若者が着物に触れる機会を増やそうと、呉服業界で新たな取り組みが進んでいる。家族だけの成人式で晴れ着姿を披露できたり、流行している定額利用サービスを通じて着物への親近感を高めてもらったりして、需要を促す狙いだ。
▽笑 顔
「成長した姿を、お世話になった人に見てもらえてうれしい」
ピンクを基調とした振り袖姿の野口紗那さんと、赤いトーンの怜那さんの双子が笑顔で話す。8月中旬、20歳になるのを記念し、両親や祖父らと開いた「家族のための成人式」の一こまだ。
呉服卸販売のいつ和(新潟県十日町市)が東京・銀座の「観世能楽堂」で催した。野口さんら7組の親子が参加。厳かな舞台の上で子どもが親に感謝の言葉を伝え、全員が満面の笑みで記念の写真を撮った。
新成人は通常、自治体主催の成人式に参加する。ここで振り袖や紋付きはかまを着ても、その後は遠ざかることが多い。
「当日は一緒の時間が限られる。ならば家族だけの式があってもよい」。担当したいつ和の中西昌文氏は話す。
▽着物離れ
矢野経済研究所によると、2020年の呉服小売りの市場規模は2380億円と前年比1割近く減る見込みで、着物離れが進む。若者には、着物は特別な場面での装いとの意識が強く、うまく利用者を増やせていない。
いつ和は17年から家族だけの式を始めた。事前に準備を重ねてオリジナルの式を提供。親が着付けを学び、娘を振り袖姿にすることも。紋付きなどに触れれば、将来の需要にも期待ができる。
▽便 利
グリーンライフ(大阪市)の「わたしの和だんす」は、定額利用「サブスクリプション」サービスだ。
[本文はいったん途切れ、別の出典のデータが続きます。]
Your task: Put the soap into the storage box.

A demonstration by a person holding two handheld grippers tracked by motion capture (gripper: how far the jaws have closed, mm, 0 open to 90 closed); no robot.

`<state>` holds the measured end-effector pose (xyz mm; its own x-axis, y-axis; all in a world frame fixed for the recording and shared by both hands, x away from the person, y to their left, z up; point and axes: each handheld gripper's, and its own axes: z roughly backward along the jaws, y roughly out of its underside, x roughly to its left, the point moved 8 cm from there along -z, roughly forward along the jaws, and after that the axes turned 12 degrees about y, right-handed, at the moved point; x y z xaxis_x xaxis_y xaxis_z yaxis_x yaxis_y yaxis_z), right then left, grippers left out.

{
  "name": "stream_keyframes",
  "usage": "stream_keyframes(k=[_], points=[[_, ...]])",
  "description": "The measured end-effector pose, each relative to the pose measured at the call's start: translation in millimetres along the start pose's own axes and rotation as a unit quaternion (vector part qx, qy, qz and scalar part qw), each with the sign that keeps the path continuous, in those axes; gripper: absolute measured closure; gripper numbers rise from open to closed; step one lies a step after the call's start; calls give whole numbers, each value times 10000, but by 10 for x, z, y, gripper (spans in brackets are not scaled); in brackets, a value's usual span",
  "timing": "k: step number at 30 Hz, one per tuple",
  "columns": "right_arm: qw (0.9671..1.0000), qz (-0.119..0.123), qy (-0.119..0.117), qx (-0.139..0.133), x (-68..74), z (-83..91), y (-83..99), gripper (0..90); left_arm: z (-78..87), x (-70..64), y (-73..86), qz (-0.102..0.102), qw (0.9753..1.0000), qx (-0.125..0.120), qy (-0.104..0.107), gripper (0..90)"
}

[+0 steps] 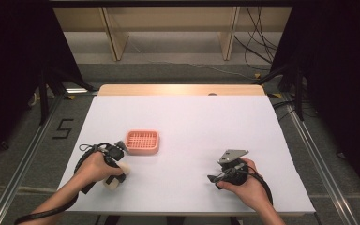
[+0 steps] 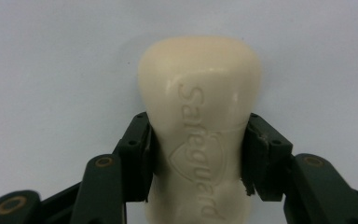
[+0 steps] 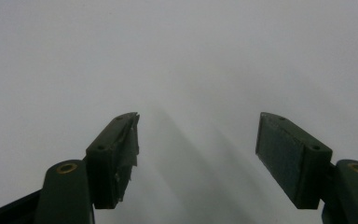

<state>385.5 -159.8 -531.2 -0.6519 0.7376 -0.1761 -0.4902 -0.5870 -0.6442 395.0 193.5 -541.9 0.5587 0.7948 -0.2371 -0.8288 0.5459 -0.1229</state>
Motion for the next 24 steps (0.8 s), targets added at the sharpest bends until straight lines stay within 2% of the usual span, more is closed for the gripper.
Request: stream_keyframes(k=[1, 3, 6, 10, 11, 12, 14, 15, 16, 17, 22, 24], points=[[10000, -4, -6, -10, 2, -1, -3, 307, -10, -5, 2, -71, 10000, -50, 17, 490], [10000, -1, -13, -16, 4, -3, -4, 306, 12, -17, 25, -218, 9996, 136, 75, 490], [10000, -14, -9, -10, 3, -5, -3, 306, 11, -12, 34, -473, 9987, 161, 59, 490], [10000, -5, -12, -7, 0, -4, -1, 307, 31, -24, 52, -578, 9980, 223, 118, 492], [10000, -12, -4, -7, -1, -5, -1, 307, 45, 0, 41, -756, 9968, 226, 84, 492], [10000, -14, -5, -10, -1, -6, -1, 307, 45, -20, 50, -659, 9976, 180, 125, 492], [10000, -16, -2, -26, -4, -8, -2, 306, 72, -5, 56, -801, 9965, 210, 105, 492], [10000, -19, -2, -27, -4, -9, -3, 307, 83, 19, 41, -980, 9950, 173, 54, 492], [10000, -10, 0, -14, -5, -5, -2, 307, 89, 21, 40, -1035, 9945, 136, 37, 492], [10000, -14, 0, -21, -4, -6, -3, 306, 111, 29, 49, -1137, 9933, 213, 7, 492], [10000, -9, 2, -24, -4, -4, -5, 307, 163, 20, 39, -1362, 9907, 33, 28, 492], [10000, 15, -19, 37, -10, 8, 1, 306, 189, 20, 43, -1437, 9896, 55, 5, 492]])
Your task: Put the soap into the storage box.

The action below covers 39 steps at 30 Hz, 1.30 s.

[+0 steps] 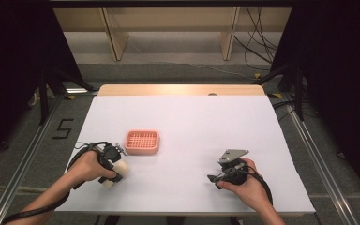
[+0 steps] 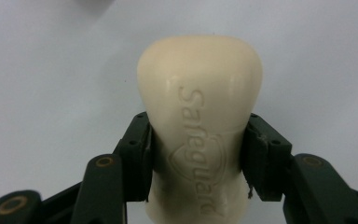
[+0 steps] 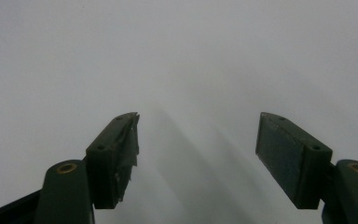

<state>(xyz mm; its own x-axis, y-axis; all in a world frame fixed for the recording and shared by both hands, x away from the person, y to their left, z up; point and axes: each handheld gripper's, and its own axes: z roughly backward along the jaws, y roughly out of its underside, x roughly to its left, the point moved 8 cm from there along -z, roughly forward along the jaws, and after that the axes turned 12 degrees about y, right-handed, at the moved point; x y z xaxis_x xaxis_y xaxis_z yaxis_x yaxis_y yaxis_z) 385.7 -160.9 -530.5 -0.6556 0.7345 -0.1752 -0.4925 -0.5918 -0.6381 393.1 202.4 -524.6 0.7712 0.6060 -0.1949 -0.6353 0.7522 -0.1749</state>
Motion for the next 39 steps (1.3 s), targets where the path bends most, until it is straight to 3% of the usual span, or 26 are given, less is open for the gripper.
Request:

着物や長じゅばんなどが自宅に届き、返却すれば翌月は別のものを試すことができる。
月3300円のコースでは、100種類以上の着物が選べる。ポリエステル素材のため着付けの練習や外出で着る人に便利だ。月6600円のコースには正絹の着物もある。
京都きもの友禅は、スマートフォンで着付けを学べるオンラインサービス「タシナミ」を始めた。初級から資格を目指すコースまで5種類。レッスンでは講師が画面越しにマンツーマンで教え、質問に応じてくれる。